Могут возразить: «Но где же тогда ведущая фигура режиссера в сегодняшнем театре? В чем же скажется его индивидуальность? Его фантазия, его умение увидеть в старой пьесе что-то новое, неожиданное? Ведь автор-то – автор пьесы, а автор спектакля – режиссер! А спектакль и пьеса – не одно и то же!» Пьеса – одна, спектакли по ней – разные.

Верно!..

Рассказывают, что В.Э. Мейерхольд, когда работал над последней (неосуществившейся) постановкой «Бориса Годунова», то сцену-монолог Бориса «Достиг я высшей власти…» он задумал так: Ночь.

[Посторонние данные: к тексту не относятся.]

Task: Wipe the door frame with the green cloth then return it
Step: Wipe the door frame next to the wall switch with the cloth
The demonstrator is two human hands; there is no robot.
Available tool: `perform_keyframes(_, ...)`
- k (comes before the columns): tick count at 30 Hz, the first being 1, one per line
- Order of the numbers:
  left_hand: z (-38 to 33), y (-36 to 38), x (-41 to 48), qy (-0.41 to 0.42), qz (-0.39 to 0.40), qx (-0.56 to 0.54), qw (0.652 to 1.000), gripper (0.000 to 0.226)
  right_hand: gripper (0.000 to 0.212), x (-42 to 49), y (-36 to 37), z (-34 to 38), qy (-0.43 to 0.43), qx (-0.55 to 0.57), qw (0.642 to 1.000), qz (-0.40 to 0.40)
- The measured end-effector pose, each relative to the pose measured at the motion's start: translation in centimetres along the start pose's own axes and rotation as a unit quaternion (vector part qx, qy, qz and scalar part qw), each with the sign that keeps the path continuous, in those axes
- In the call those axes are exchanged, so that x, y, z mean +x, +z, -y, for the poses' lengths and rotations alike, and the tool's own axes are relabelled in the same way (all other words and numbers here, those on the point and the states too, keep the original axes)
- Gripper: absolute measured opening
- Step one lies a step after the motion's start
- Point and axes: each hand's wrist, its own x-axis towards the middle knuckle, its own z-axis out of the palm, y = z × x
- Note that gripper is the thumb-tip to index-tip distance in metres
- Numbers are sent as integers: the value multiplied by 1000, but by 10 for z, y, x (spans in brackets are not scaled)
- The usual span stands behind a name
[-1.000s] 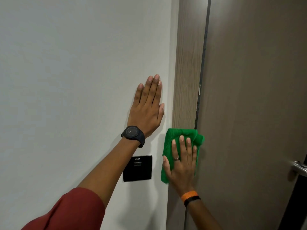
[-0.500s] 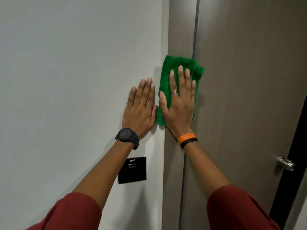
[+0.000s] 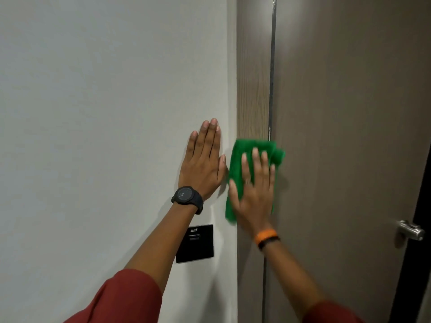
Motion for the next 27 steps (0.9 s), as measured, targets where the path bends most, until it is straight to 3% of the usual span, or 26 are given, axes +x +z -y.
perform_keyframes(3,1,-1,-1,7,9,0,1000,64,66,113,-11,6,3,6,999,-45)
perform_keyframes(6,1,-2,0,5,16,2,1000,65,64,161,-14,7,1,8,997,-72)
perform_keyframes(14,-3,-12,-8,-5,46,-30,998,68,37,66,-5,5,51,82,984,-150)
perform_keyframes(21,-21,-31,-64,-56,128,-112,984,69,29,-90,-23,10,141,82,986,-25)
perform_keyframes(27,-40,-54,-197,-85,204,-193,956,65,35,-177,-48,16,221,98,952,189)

Царская опочивальня. На постели, в одной холщовой рубахе, по-татарски скрестив ноги, сидит Борис. Взявшись за голову и медленно раскачиваясь, он говорит монолог. Комната полна народа. Странные люди. Зловещая старуха с петухом под мышкой, какой-то калмык с дудочкой примостился в углу, здесь же стоит жаровня, тревожно тлеют красные угли и из таинственного варева непрерывно тянется синий дымок, постепенно наполняя комнату…

«Ну вот, – прервут меня, – вот видите?! Фантазия режиссера создает и образ, и атмосферу, и это все добавлено к автору; ничего подобного у Пушкина нет!» Так ли?

Перед сценой, о которой идет речь, у Пушкина – сцена двух стольников.

Первый: Где государь?

Второй: В своей опочивальне.

Первый: Он заперся с каким-то колдуном.

Так вот его любимая беседа:

Кудесники, гадатели, колдуньи.

Все ворожит, что красная невеста.

Желал бы знать, о чем гадает он!

Как видите, мощная фантазия режиссера получила толчок и право у самого автора. Нет, это не навязывание – это прочтение! Я знаю одного режиссера, который, давно мечтая о постановке того же «Бориса Годунова», хочет сделать монолог Бориса «Еще одно последнее сказанье» и монолог Бориса «Достиг я высшей власти…» одновременными, даже «переслоив» их текстово; «а потом, представьте, – говорит он, – исчезнут и Борис, и Пимен, и останется третий, просыпающийся человек – Григорий». Я не знаю, как удастся ему «переслоить» текстово эти сцены, сохранив пушкинский стих, но знаю, что право на возможность вести эти сцены параллельно, – у него бесспорно. Ведь Чудов монастырь («Ночь. Келья в Чудовом монастыре») находился на территории Московского Кремля. И, может, в ту ночь светились разом только два оконца – кельи Пимена и Борисовой опочивальни.

Сегодня налицо две тенденции – или современный глаз, современная «запрограммированность» режиссера вдруг в произведении открывает нечто, что было скрыто от предшественников не по причине их меньшей одаренности или культуры, а в силу их… ну, скажем, научно-исторической ограниченности. Или классическое произведение используется как удобный повод, наиболее подходящий материал, чтобы навязать ему желаемую мысль и желаемую тенденцию, в силу прямых или косвенных, глубинных или поверхностных аналогий и ассоциаций. Но в данном случае вряд ли можно назвать это прочтением. В этом случае лучше создавать новую пьесу.

Нет ничего кощунственного ни в рождении новых жанров на материале классических произведений, ни в новых средствах сценического воплощения старых пьес, но мюзикл Ф. Лоу называется «Моя прекрасная леди», а не «Пигмалион», и «Вестсайдская история» не есть «Ромео и Джульетта» В. Шекспира.

Думаю, можно писать в афише: «автор спектакля», «по мотивам», «фантазия на тему…». Да много уже дано и литературой и музыкой примеров того, как называть свое произведение, в данном случае речь идет о спектакле. Но если быть граждански и творчески ответственным и честным, то не нужно подписывать свое собственное произведение (удачно оно или нет) известным названием и славным именем того или иного классика.